Al cabo de un momento Fulbert tuvo una tosecita que traicionaba no su incomodidad, sino el hecho de que teniendo ya un pie en el más allá, le costaba bastante retornar a este mundo para ocuparse de los asuntos de los hombres.
– Debo decir -repitió- que estoy muy preocupado por la suerte de esos dos bebés y de nuestra pobre huerfanita. Existe ahí una situación muy dolorosa y a la que no le veo salida. Sin leche, no veo cómo vamos a conseguir criarlos.
De nuevo, dejó pesar un silencio. Todas las miradas estaban fijas en él, y nadie tenía ganas de hablar.
– Sé muy bien -siguió Fulbert con su voz profunda- que lo que les voy a pedir va a parecerles enorme, pero en fin, las circunstancias son excepcionales, los dones de Dios desigualmente repartidos, y para vivir, para sobrevivir incluso, deberemos tener que recordar que somos hermanos y que debemos ayudarnos entre nosotros.
Lo escuchaba. Considerado en sí, todo lo que decía era verdad. Pero dicho por él, todo sonaba falso. Tenía la impresión de que este hombre, que se ocupaba de los sentimientos humanos, no los experimentaba.
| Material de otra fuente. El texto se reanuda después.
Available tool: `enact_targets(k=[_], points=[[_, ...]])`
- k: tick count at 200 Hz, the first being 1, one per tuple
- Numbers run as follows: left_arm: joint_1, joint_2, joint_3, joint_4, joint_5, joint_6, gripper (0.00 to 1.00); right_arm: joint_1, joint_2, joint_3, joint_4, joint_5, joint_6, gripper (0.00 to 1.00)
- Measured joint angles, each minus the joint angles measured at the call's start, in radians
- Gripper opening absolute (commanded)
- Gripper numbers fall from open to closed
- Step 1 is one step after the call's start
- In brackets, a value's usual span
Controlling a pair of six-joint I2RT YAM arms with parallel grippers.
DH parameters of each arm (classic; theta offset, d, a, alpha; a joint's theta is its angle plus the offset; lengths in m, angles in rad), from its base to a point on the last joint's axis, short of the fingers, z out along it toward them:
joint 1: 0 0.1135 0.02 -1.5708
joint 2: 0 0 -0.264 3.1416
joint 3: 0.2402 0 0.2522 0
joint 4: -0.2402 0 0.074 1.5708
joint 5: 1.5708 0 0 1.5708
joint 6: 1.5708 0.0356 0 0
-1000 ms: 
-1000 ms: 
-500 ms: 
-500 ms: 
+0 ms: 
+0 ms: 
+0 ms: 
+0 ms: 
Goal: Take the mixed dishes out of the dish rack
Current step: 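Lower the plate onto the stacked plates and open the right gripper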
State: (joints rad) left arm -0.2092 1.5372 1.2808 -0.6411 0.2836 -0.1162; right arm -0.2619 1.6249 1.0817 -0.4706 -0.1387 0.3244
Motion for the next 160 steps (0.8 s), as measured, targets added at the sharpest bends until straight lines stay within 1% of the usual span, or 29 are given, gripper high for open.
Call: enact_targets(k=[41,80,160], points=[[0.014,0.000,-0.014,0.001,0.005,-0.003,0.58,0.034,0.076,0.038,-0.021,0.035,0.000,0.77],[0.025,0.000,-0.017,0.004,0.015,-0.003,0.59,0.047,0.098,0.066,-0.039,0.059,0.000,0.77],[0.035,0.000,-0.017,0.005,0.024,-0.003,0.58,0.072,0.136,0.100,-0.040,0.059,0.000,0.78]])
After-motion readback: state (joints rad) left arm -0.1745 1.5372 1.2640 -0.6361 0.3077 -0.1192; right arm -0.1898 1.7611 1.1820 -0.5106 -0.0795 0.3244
– Es en nombre -prosiguió- de nuestros pobres bebés de La Roque que les hago este pedido. He observado que tenéis varias vacas. Les estaríamos profundamente agradecidos si pudieran cedernos una.
Silencio de muerte.
– ¿Ceder? -dije yo-. ¿Has dicho "ceder"? Entonces estás encarando un intercambio.
– Para decir verdad, no -dijo Fulbert con aire altanero-. No había encarado el asunto como una transacción comercial. La había concebido más bien como un deber de caridad, o también como un deber de asistencia a personas en peligro.
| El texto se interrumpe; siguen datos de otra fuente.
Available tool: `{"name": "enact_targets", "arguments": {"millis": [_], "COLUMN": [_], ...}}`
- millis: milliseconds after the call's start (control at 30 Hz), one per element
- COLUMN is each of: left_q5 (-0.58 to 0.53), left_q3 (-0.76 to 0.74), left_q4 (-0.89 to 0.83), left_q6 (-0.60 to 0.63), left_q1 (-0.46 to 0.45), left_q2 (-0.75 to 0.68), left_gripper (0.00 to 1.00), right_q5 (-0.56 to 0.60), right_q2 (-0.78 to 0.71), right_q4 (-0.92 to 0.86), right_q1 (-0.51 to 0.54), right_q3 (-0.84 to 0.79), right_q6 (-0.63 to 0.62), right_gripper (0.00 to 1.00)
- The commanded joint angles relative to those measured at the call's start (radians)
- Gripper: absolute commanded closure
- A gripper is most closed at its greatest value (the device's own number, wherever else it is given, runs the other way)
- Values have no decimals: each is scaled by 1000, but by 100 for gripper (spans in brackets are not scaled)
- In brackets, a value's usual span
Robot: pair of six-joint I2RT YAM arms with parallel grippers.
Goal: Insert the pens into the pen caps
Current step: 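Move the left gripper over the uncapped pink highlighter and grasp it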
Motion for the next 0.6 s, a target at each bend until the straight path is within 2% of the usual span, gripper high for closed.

Henos aquí prevenidos. Si nos negamos, seremos a los ojos de Fulbert unos hombres sin entrañas y sin moral.
– Entonces -digo yo- no se trata de ceder, sino de dar.
Fulbert inclina la cabeza y fuera de Thomas, todos nos miramos estupefactos. ¡Pedir a unos campesinos que den una vaca! ¡Esas sí que son gentes de ciudad!
– ¿No sería más sencillo -digo yo con voz suave (pero no tan suave, de todos modos, como la de Fulbert)- que criáramos en Malevil a los dos bebés y a la huérfana?
Miette está sentada entre Fulbert y yo, y como me doy vuelta hacia Fulbert para hacerle la pregunta, veo su dulce rostro y veo que el proyecto de una guardería infantil en Malevil la trasporta de felicidad. Al margen de la discusión le dirijo una sonrisa, me mira durante un buen segundo con sus lindos ojos de niña, trasparentes e insondables, luego, bruscamente, me devuelve la sonrisa. Me la devuelve, si me atrevo a decir, al céntuplo, como si recogiera en la misma todo su afecto para dármelo de una sola vez.
– Sería muy posible para la huérfana -dice Fulbert- porque nos plantea un gran problema. Tiene trece años, es tan delgada y pequeña que parece de diez, tiene crisis de asma y además, tiene un carácter muy especial. Da pena decirlo, pero me parece que difícilmente haya alguien en La Roque capaz de ocuparse de ella.
Su bello rostro de asceta está sumido por un breve instante en la melancolía. Medita sobre el egoísmo de los hombres, y siento que nosotros formamos parte de su meditación. Sin embargo, no pierde de vista su propósito y sigue con un suspiro:
– En cuanto a los bebés, es desgraciadamente imposible confiárselos. Las mamás no quieren separarse de ellos.
Como no pudo saber de antemano si teníamos vacas, ni que le íbamos a hacer esa proposición de tomar con nosotros a los bebés para su crianza, no ha podido preguntárselo a sus madres. Sospecho por consiguiente, que está mintiendo, y que no son sólo los bebés de La Roque los que estarían felices de tener leche.